[DATA — start]

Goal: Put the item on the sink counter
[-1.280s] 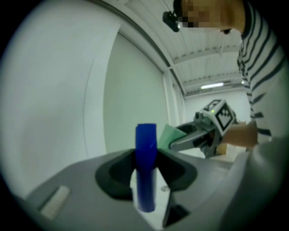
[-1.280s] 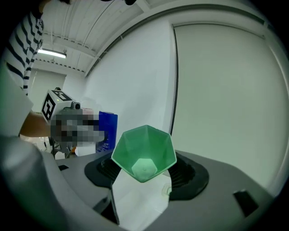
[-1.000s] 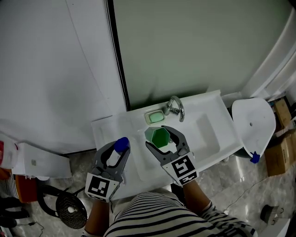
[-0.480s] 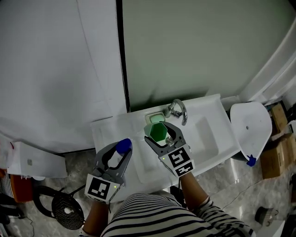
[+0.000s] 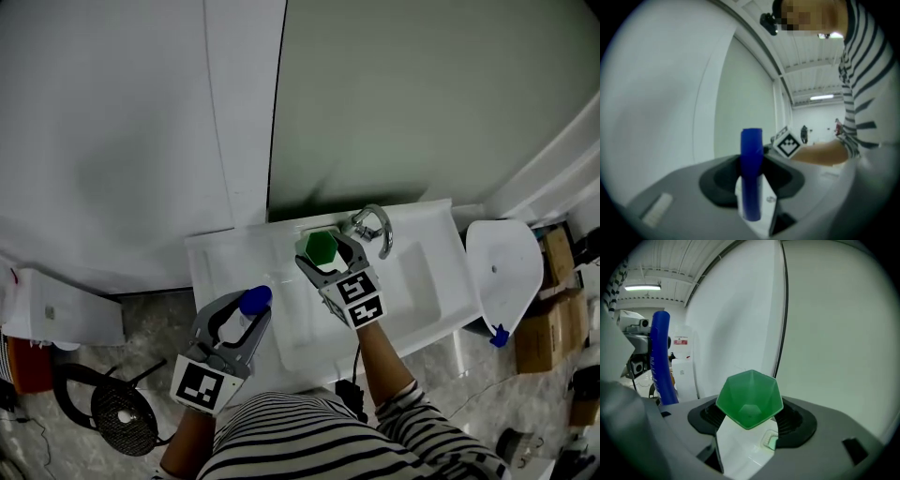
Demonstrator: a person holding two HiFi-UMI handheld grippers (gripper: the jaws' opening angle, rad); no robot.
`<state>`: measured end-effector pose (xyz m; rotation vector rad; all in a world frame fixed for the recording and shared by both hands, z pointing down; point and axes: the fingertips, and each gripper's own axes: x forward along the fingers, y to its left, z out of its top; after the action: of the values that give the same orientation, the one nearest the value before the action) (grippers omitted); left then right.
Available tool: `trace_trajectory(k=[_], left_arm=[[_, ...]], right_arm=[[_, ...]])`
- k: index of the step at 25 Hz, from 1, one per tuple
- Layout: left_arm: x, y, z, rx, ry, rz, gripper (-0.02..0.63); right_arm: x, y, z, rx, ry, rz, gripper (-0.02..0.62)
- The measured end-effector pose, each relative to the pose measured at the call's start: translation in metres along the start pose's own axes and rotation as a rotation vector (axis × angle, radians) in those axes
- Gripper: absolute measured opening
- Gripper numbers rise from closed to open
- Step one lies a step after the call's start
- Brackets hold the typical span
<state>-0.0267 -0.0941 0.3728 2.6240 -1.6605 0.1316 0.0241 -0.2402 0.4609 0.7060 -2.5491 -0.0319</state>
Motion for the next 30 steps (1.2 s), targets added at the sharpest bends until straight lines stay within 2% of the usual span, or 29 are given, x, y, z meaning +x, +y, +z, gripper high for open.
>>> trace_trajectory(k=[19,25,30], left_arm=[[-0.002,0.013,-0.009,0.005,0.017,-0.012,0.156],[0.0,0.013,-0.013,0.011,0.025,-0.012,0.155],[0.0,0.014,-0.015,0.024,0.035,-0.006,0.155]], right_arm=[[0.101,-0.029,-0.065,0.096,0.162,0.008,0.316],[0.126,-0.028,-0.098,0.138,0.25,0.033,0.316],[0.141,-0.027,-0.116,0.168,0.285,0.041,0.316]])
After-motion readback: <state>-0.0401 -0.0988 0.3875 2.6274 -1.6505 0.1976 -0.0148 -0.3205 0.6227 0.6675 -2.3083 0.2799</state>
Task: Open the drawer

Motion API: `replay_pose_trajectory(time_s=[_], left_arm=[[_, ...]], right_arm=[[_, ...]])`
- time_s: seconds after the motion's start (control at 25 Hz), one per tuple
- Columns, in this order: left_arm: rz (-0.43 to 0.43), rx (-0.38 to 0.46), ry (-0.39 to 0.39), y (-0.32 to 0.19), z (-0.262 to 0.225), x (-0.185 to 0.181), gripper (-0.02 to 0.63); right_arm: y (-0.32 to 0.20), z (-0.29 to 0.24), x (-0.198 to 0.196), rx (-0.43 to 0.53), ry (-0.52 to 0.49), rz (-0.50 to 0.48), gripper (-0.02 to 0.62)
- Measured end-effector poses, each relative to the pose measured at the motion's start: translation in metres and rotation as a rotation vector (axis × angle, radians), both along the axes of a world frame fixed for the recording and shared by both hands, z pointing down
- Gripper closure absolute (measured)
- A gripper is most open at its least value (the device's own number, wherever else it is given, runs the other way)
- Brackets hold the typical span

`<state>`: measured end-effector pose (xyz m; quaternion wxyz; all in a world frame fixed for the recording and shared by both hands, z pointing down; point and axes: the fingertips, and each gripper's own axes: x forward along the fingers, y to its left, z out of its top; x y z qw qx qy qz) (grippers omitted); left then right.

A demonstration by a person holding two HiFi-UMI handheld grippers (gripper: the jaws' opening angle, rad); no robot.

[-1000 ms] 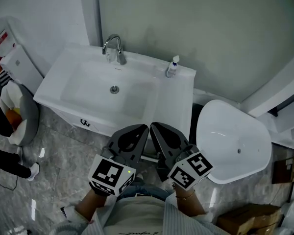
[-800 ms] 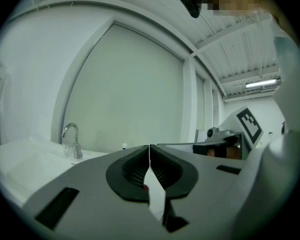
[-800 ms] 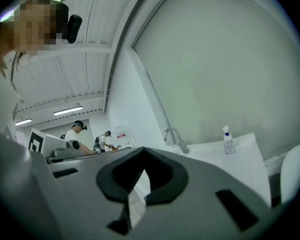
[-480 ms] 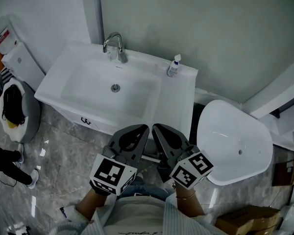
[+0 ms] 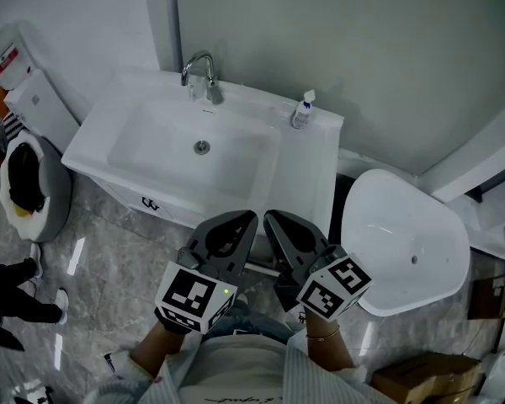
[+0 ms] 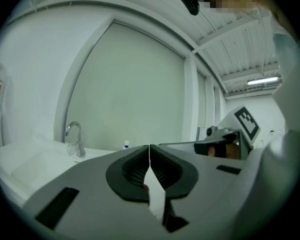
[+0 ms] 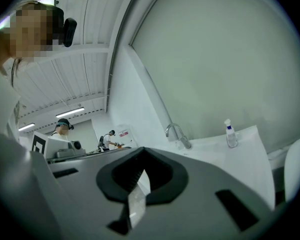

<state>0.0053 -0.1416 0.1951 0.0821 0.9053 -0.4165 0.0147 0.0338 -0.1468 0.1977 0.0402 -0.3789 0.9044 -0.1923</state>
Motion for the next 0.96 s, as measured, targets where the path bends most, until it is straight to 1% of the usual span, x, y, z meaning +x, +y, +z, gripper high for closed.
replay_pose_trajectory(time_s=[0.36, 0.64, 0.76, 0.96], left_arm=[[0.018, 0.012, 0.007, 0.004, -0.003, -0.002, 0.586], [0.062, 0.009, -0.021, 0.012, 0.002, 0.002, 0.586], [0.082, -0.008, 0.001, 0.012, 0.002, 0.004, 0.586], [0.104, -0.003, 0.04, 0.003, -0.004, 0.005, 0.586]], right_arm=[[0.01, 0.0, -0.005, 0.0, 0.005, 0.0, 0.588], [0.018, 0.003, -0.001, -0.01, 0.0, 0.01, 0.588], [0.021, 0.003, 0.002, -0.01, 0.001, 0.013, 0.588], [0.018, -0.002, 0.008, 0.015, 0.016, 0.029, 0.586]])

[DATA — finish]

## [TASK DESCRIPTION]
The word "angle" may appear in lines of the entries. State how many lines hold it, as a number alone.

## [EXERCISE ANSWER]
4